BLOOMINGTON — Holding pompoms, signing papers and wearing "Hold the Line on Nursing Home Funding" stickers, about 20 residents of Heritage Health of Bloomington protested on Monday the possibility of an additional cut in state funding to long-term care.
"I just can't stand what they're doing in Springfield. It's just ridiculous," Heritage resident Carole Bode, 89, told The Pantagraph after the rally at Heritage, 700 E. Walnut St.
"If they ever tried to hold a real job, they couldn't do it," said the retired teacher and coach from the Olympia school district.
The rally — among eight statewide — was organized by the Health Care Council of Illinois that represents long-term care facilities throughout Illinois.
The council opposes the possibility of a $245 million state funding cut to nursing homes and supportive living facilities for the fiscal year beginning July 1, said Executive Director Pat Comstock.

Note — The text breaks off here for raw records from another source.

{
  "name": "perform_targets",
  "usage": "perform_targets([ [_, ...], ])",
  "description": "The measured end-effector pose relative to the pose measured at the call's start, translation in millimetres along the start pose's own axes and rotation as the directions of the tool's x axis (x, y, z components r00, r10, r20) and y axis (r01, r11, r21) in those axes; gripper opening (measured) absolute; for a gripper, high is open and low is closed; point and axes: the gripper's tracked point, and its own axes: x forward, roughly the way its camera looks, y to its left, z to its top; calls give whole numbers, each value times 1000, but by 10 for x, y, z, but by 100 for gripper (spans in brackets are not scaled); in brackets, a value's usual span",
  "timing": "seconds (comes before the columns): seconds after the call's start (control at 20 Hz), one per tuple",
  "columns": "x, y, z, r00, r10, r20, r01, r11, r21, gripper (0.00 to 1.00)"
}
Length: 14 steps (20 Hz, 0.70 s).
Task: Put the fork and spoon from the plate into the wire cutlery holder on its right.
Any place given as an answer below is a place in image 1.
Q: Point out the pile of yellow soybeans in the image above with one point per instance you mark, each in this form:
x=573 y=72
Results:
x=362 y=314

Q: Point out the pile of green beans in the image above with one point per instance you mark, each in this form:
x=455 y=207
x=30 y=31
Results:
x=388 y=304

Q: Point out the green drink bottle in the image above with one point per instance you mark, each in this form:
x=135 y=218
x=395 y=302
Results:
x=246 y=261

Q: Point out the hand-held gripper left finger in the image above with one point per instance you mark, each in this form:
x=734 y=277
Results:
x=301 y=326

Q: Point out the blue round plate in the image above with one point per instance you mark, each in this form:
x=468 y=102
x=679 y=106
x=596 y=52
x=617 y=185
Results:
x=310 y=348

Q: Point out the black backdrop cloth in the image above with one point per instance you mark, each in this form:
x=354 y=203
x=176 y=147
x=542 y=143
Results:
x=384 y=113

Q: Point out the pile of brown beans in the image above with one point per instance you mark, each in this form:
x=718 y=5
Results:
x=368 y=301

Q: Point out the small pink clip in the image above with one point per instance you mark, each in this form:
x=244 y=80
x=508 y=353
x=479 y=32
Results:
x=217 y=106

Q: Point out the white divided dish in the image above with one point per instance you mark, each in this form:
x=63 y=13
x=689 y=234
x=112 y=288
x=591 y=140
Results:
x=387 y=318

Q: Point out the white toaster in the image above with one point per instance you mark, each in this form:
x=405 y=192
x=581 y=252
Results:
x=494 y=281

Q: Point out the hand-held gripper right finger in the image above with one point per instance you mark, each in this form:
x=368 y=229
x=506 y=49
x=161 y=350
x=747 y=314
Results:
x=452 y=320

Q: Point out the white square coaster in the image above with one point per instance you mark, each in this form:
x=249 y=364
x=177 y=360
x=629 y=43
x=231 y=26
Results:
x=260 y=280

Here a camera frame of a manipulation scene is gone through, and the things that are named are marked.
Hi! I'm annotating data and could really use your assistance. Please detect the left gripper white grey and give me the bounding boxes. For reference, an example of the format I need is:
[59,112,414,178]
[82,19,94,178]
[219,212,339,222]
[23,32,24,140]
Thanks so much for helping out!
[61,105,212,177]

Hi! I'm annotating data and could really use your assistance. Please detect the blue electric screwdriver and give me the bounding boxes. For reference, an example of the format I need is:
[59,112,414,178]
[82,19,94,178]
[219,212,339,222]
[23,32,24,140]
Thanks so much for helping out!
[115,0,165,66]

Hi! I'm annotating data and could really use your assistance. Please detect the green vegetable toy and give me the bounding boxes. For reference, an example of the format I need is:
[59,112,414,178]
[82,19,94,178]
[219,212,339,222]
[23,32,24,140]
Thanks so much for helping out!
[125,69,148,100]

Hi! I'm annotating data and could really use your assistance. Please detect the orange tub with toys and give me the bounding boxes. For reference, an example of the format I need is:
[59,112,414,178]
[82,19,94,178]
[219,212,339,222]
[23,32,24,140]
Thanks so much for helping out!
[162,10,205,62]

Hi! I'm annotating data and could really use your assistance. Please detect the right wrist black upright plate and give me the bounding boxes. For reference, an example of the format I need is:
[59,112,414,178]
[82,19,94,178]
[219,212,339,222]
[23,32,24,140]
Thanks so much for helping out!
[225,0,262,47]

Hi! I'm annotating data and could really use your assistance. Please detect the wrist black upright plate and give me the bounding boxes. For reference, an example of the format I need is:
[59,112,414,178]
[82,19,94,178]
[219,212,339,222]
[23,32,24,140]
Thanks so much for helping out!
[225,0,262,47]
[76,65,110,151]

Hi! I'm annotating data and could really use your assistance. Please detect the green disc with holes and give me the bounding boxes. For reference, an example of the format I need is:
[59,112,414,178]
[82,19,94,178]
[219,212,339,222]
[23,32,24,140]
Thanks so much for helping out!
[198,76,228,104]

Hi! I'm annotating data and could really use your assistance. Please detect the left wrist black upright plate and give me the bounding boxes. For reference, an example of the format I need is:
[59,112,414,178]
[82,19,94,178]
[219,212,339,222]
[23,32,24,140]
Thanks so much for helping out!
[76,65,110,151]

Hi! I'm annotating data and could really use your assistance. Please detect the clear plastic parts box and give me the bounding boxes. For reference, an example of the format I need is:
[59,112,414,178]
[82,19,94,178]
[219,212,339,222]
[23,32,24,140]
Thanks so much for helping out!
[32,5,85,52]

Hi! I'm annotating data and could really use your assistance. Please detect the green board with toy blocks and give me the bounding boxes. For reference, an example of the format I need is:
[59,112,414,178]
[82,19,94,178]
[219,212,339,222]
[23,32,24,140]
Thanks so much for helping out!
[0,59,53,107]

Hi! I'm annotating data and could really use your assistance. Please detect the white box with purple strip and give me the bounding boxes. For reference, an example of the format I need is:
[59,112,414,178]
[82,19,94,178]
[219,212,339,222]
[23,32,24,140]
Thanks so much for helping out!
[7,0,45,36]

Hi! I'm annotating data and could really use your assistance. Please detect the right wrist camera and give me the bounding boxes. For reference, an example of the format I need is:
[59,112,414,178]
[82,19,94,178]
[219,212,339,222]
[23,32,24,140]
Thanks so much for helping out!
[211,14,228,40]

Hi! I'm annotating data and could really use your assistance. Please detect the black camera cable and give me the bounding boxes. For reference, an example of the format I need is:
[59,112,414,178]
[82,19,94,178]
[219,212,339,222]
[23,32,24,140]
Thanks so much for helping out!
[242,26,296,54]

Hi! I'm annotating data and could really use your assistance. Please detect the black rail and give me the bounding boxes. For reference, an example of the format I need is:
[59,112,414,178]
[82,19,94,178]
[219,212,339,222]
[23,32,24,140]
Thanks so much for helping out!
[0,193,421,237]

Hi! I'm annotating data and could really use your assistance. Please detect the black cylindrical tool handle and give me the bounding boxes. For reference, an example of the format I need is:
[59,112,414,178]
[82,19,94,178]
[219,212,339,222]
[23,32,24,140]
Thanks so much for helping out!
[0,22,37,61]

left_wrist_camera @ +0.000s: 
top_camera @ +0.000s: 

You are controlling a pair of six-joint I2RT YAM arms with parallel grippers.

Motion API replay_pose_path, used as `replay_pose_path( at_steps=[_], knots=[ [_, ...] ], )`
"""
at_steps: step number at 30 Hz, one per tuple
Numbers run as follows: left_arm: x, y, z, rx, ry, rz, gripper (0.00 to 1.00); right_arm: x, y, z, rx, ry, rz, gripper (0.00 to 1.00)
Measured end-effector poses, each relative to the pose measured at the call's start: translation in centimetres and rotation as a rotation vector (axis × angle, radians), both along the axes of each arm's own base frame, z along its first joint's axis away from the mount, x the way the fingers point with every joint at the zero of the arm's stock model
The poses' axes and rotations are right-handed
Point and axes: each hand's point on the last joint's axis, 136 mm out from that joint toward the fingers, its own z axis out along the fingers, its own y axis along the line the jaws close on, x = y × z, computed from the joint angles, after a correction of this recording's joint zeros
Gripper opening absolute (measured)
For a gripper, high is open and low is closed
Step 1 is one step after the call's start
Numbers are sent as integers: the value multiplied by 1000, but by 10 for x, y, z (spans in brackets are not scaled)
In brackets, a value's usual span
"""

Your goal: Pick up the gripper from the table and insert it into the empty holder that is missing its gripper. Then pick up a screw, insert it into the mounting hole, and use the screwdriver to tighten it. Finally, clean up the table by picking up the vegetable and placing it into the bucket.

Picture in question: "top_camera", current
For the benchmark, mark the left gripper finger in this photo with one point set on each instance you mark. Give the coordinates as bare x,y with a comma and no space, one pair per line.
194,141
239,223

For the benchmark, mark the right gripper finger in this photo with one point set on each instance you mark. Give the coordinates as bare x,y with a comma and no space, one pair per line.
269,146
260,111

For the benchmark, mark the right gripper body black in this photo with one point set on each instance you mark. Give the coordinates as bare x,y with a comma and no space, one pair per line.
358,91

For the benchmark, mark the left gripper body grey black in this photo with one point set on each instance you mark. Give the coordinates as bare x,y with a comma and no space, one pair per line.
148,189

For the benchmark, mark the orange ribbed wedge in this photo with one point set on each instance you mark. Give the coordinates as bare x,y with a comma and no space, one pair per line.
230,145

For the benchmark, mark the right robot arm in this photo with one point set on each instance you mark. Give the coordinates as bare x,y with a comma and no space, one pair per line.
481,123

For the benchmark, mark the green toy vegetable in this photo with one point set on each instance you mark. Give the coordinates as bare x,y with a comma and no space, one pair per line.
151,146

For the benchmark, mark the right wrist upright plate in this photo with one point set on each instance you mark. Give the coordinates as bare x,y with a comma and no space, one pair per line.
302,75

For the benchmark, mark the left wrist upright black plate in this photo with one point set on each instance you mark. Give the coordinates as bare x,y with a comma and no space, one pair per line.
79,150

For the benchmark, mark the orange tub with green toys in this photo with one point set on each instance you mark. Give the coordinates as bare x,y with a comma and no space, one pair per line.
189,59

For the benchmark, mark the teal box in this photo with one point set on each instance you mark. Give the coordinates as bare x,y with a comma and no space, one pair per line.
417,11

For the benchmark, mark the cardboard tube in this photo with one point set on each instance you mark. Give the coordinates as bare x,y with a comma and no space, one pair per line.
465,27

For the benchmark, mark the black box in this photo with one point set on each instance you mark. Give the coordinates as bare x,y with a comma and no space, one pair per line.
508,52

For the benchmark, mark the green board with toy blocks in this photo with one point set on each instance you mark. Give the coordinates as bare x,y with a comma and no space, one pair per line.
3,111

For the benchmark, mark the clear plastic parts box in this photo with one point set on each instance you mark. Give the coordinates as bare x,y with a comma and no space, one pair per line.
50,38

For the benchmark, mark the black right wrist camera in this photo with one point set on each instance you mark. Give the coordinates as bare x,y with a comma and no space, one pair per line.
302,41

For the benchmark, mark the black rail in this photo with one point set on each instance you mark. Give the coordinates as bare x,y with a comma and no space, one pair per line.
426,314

Those cuts would be on top of $55 million in cuts that long-term facilities are confronting this month and in June as part of moves by the governor and General Assembly to close a $1.6 billion budget gap in the current fiscal year.
Contacted Monday, Rauner spokeswoman Catherine Kelly said Illinois has "a $6 billion hole and, without structural reform, difficult decisions have to be made. Consuming nearly one third of all state spending, Medicaid must be part of the solution."
The budget increases funding to senior nutritional services and the long-term care ombudsman program and keeps funding for adult protective services and senior helplines, Kelly noted. "This is the budget we can afford."
Comstock said "It is our interpretation that nursing homes and supportive living facilities took more than their share of cuts. We don't think they (cuts) were applied equitably."
Benjamin Hart, president and CEO of Bloomington-based Heritage Enterprises, which has 54 facilities statewide, said the $55 million cut will mean $1.2 million to Heritage, which is considering how to absorb the cut.
"We will survive," Hart said, but if that level of cut continues into next year — meaning $245 million statewide, including $6.5 million to Heritage — "we can't sustain that and stay in business without making dramatic changes to our expenses structure."
Unlike others who receive state Medicaid money, nursing home residents are first payers of their care and the state makes up the difference after seniors have exhausted their resources, Comstock said.
"These people contributed to society," Hart said. "We owe them care in their advanced age and that's being threatened."